The initial population of automata is pointed to by
cells.baseAddr, one bit per cell, when
PropagateLife is called. An occupied cell has the value 1,
and an empty cell has the value 0. The cells BitMap is
defined in the usual way, with row R found starting at
*(cells.baseAddr + R*cells.rowBytes). You are to use
birthRules and deathRules to propagate this
population ahead for numGenerations generations, stopping
only in the event that the population of generation N is identical to
that of the immediately preceeding generation. Your code must return
the number of generations processed (which will be
numGenerations unless a static population was reached). When
you return, the memory pointed to by cells.baseAddr must
contain the propagated population.
You may allocate auxiliary storage up to 1MB, plus up to 10 copies
of the bitmap, if that is helpful, provided (as always) that you
deallocate any memory before returning, as I will be calling your
code many times.
This month, we continue the language experiment that permits your
solution to the Challenge to be coded in C, C++, or Pascal, using
your choice among the MPW, Metrowerks, or Symantec compilers for
these languages.
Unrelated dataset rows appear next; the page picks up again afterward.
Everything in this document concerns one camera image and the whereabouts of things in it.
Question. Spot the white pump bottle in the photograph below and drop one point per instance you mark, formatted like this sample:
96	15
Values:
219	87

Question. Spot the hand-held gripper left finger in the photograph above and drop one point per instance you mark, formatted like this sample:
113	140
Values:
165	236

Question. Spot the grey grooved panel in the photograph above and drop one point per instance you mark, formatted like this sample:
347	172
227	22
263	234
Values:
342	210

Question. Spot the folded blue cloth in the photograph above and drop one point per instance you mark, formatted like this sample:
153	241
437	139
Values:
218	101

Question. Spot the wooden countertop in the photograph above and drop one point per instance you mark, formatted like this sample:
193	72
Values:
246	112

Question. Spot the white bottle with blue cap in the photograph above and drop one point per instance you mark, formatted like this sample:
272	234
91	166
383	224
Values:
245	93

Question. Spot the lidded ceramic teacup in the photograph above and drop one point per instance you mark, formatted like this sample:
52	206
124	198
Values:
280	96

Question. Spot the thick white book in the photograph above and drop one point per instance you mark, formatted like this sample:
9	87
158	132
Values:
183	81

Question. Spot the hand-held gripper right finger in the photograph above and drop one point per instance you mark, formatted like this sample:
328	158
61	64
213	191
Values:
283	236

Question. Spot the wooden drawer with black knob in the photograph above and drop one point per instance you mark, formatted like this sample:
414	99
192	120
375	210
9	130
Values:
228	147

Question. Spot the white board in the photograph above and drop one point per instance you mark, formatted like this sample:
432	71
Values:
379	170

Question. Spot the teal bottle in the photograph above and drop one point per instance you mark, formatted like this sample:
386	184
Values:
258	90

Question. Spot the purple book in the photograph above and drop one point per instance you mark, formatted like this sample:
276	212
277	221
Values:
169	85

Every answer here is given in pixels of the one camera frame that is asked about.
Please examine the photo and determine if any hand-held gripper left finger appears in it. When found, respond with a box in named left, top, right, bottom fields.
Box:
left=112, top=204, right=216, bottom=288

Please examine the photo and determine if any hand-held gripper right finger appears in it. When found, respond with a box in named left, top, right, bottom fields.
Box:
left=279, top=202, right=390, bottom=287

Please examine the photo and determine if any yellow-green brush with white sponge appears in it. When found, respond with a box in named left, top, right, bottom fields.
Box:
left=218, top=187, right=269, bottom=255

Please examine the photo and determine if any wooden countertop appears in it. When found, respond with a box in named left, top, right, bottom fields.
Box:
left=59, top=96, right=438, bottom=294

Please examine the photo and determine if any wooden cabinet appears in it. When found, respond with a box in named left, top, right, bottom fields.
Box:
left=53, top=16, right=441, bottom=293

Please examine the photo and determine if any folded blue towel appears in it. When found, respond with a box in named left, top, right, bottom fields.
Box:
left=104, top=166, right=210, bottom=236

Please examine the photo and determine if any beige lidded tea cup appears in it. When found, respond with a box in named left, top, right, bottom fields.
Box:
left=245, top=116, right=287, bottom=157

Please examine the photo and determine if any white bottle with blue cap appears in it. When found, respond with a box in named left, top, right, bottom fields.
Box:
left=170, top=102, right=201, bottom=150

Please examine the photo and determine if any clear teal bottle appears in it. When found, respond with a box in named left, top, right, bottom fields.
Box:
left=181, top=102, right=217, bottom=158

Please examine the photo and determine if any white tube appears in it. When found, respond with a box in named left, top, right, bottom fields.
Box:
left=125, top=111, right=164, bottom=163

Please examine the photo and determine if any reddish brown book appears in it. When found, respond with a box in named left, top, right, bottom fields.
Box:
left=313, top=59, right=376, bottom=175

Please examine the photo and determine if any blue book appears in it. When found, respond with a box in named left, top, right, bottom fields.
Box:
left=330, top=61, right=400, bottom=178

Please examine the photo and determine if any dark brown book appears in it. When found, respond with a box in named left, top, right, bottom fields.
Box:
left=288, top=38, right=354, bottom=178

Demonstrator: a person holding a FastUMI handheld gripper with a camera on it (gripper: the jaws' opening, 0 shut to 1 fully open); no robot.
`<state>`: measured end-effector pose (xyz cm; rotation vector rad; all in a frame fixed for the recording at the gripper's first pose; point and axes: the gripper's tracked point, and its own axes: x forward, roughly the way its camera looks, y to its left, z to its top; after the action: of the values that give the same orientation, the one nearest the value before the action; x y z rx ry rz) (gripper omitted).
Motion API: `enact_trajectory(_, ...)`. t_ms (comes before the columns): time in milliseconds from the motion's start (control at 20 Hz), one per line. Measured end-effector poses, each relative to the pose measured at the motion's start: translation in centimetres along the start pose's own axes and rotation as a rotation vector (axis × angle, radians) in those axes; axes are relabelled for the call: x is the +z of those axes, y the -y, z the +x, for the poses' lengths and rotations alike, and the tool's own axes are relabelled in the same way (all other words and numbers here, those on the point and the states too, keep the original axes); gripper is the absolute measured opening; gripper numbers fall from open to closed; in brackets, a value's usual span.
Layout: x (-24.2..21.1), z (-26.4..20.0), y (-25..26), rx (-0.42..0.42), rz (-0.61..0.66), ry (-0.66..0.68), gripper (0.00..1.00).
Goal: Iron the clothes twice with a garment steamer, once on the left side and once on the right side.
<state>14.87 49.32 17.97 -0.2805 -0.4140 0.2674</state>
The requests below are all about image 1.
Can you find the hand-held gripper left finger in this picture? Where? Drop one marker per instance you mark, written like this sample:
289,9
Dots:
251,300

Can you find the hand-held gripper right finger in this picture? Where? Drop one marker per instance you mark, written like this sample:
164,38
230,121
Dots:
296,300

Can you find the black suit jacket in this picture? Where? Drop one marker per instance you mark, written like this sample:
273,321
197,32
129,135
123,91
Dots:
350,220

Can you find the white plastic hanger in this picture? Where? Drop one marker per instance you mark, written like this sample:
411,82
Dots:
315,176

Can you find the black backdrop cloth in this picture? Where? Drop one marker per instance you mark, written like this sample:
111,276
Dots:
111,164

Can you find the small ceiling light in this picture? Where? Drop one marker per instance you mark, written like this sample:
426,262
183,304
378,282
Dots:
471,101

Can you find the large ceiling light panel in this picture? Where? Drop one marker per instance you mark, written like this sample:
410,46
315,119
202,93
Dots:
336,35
The environment you choose must support linking your
solution with test code written in C. Along with your solution, you
should provide a project file or make file that will generate a
stand-alone application that calls your solution from C test code.
This will be a native PowerPC Challenge. Now, start propagating
...
Back to the Programmer's Challenge Page
Last modified by Bob Boonstra on 3/21/96.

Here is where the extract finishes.